§ **Work required**:
Among the entries that follow, some lines contain the word "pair". Show all of them.
----- Information provided -----
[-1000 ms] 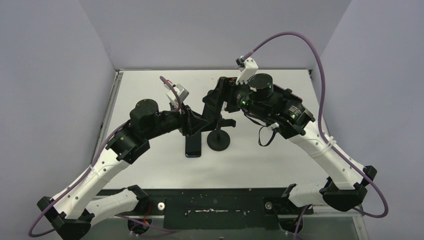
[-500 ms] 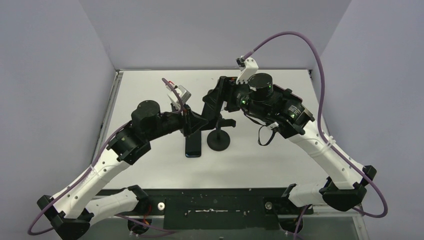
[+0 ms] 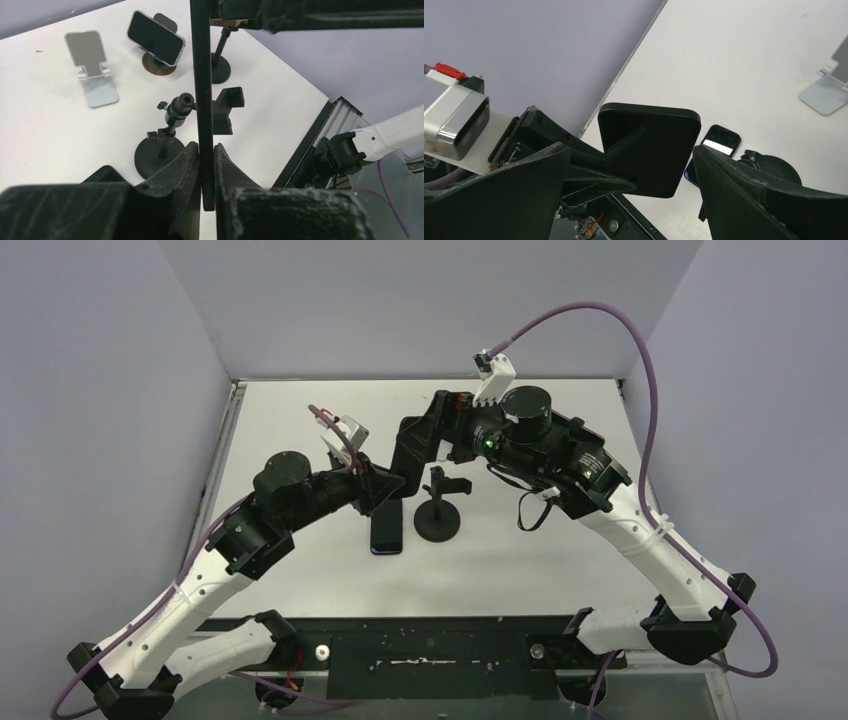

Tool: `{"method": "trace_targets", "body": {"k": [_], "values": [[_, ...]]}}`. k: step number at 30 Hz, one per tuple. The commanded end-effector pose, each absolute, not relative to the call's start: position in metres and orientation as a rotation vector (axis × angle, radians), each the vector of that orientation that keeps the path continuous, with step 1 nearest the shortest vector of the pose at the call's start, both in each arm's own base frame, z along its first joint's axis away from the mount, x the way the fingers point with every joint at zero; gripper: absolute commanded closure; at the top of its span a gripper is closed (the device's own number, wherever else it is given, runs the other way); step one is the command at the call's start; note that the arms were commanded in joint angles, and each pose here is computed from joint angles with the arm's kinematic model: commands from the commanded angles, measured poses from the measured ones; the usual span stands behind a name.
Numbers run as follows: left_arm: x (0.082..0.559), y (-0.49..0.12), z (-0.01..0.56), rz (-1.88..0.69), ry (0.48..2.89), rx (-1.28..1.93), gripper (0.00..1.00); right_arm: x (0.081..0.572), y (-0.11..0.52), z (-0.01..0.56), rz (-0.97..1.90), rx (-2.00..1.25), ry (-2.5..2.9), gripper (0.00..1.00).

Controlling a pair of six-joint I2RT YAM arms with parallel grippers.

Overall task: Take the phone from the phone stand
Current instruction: Place the phone at the center of the board.

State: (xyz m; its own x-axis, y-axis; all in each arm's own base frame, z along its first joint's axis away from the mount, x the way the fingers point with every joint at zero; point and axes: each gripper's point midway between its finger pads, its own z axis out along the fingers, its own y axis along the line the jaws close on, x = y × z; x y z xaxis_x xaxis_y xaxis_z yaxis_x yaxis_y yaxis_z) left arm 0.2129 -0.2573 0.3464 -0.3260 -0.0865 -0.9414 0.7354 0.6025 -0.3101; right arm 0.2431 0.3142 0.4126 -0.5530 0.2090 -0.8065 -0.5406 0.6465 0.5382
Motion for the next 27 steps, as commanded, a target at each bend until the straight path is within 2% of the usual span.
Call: {"method": "trace_targets", "body": {"k": [1,8,15,22,27], "values": [[0.218,-0.246,0.375,-0.887,1.596,0.466,1.0,0.231,0.311,0.445,1.083,-0.278,1.818,0.0],[0.227,-0.2,0.344,-0.646,1.74,0.357,1.0,0.223,0.28,0.45,0.996,-0.275,1.765,0.0],[0.214,-0.15,0.278,-0.383,2.05,0.287,1.0,0.2,0.255,0.426,0.973,-0.349,1.698,0.0],[0.213,-0.143,0.224,-0.345,2.247,0.21,1.0,0.193,0.25,0.41,0.977,-0.372,1.669,0.0],[0.228,-0.142,0.191,-0.483,2.374,0.125,1.0,0.194,0.252,0.397,0.976,-0.379,1.678,0.0]]}}
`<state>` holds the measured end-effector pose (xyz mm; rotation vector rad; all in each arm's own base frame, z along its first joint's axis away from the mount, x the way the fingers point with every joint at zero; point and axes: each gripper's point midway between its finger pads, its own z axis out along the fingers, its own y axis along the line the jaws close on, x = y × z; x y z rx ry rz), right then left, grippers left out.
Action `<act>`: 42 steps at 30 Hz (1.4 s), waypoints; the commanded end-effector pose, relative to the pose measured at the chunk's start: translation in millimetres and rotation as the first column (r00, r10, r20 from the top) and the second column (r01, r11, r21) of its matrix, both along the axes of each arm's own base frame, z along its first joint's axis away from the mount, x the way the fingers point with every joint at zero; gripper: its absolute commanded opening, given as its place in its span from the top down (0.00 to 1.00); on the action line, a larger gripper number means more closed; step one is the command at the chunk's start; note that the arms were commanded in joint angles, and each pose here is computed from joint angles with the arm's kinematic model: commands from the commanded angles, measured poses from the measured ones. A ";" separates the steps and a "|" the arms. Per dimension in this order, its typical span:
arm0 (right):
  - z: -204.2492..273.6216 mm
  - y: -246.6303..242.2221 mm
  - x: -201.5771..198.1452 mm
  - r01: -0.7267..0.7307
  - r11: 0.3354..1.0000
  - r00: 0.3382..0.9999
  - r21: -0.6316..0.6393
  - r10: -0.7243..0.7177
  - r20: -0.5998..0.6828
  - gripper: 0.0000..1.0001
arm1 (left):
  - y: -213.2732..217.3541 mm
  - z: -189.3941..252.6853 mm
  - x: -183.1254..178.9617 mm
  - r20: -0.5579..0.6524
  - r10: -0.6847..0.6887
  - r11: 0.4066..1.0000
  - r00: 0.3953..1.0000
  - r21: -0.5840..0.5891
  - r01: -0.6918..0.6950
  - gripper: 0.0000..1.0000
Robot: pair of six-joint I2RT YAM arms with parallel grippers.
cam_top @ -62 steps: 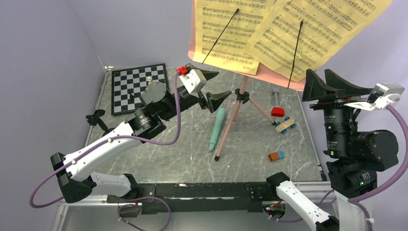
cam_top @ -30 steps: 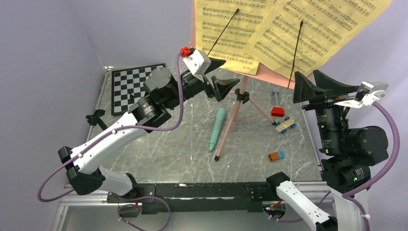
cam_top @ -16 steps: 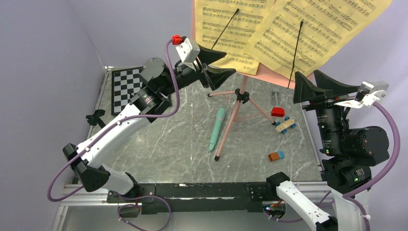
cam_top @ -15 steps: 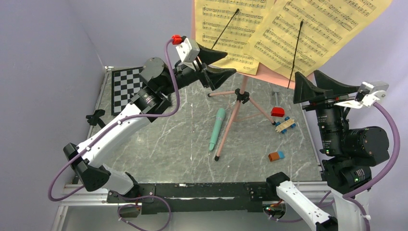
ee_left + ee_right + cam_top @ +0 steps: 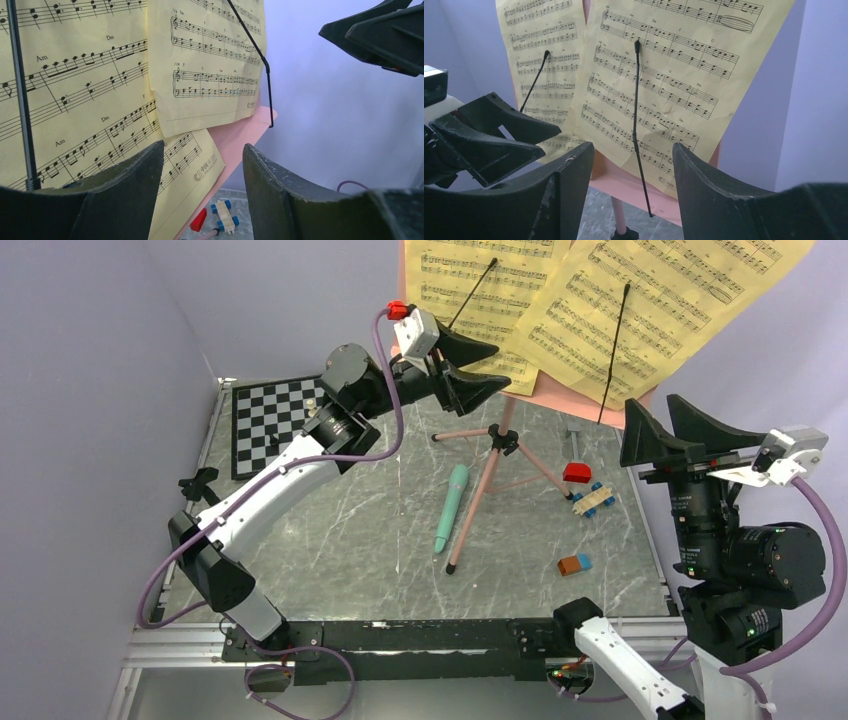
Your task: Set up the instrument practice props
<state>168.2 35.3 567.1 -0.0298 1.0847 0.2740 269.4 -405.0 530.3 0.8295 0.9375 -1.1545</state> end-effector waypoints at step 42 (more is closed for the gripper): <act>-0.2 13.7 -7.0 -0.071 0.996 0.997 -0.060 0.072 0.015 0.35 | -5.6 24.1 19.3 0.042 0.150 0.987 0.988 -0.062 -0.147 0.39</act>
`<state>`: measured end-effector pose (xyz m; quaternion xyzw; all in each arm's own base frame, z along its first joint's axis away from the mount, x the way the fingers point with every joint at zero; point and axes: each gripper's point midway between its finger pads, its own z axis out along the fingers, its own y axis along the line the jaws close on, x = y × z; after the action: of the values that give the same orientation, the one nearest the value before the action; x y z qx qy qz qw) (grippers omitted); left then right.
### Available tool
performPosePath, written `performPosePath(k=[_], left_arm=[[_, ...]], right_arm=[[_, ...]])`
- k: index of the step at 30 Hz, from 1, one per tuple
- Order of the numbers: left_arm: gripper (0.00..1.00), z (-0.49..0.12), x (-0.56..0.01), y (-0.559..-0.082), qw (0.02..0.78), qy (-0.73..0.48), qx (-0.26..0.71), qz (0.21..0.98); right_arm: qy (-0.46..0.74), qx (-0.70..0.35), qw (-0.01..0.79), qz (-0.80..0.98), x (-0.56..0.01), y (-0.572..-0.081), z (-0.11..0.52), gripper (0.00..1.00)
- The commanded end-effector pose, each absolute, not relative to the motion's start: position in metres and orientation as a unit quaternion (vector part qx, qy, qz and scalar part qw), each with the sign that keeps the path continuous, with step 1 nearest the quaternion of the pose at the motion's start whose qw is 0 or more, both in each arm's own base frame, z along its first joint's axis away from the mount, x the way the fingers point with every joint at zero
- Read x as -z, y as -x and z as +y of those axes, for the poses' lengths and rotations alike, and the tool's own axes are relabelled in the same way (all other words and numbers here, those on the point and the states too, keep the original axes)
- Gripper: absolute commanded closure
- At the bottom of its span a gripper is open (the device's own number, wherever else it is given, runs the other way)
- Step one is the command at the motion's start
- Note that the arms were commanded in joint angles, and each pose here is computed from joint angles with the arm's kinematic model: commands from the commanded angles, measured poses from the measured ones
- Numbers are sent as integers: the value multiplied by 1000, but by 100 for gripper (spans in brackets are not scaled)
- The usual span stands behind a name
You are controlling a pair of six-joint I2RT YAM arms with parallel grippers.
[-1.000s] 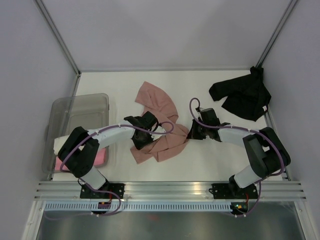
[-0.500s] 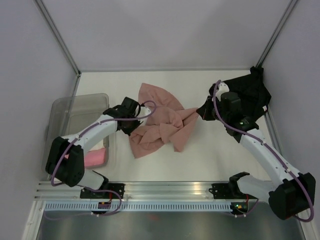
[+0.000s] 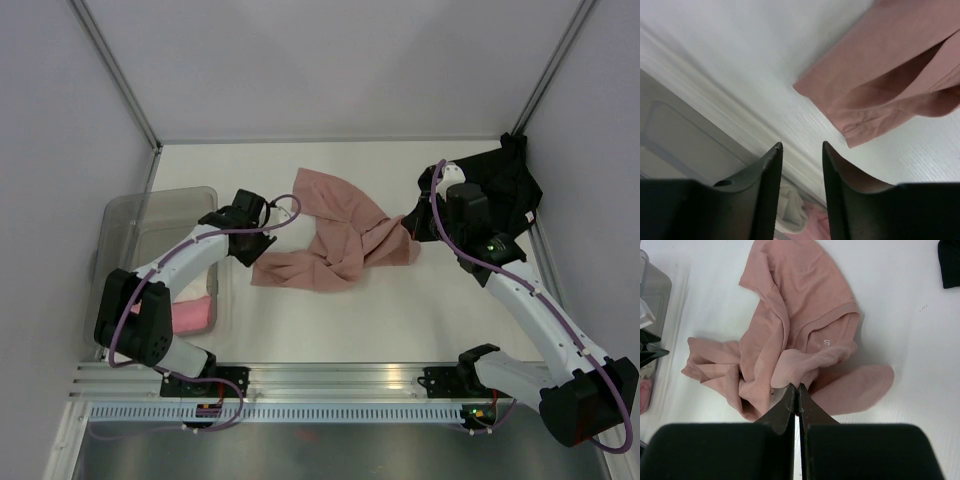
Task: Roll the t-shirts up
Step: Flatten the tshirt
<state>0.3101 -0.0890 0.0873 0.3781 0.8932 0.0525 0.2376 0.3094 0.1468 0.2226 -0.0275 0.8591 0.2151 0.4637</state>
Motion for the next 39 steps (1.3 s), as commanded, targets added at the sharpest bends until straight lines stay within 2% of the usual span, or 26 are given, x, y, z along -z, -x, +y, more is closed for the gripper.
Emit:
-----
§ **Output for this task**:
Controlling a pair of six-joint I2RT YAM arms with parallel grippers.
Robot: pair of six-joint I2RT YAM arms with parallel grippers.
You are controlling a pair of six-joint I2RT YAM arms with parallel grippers.

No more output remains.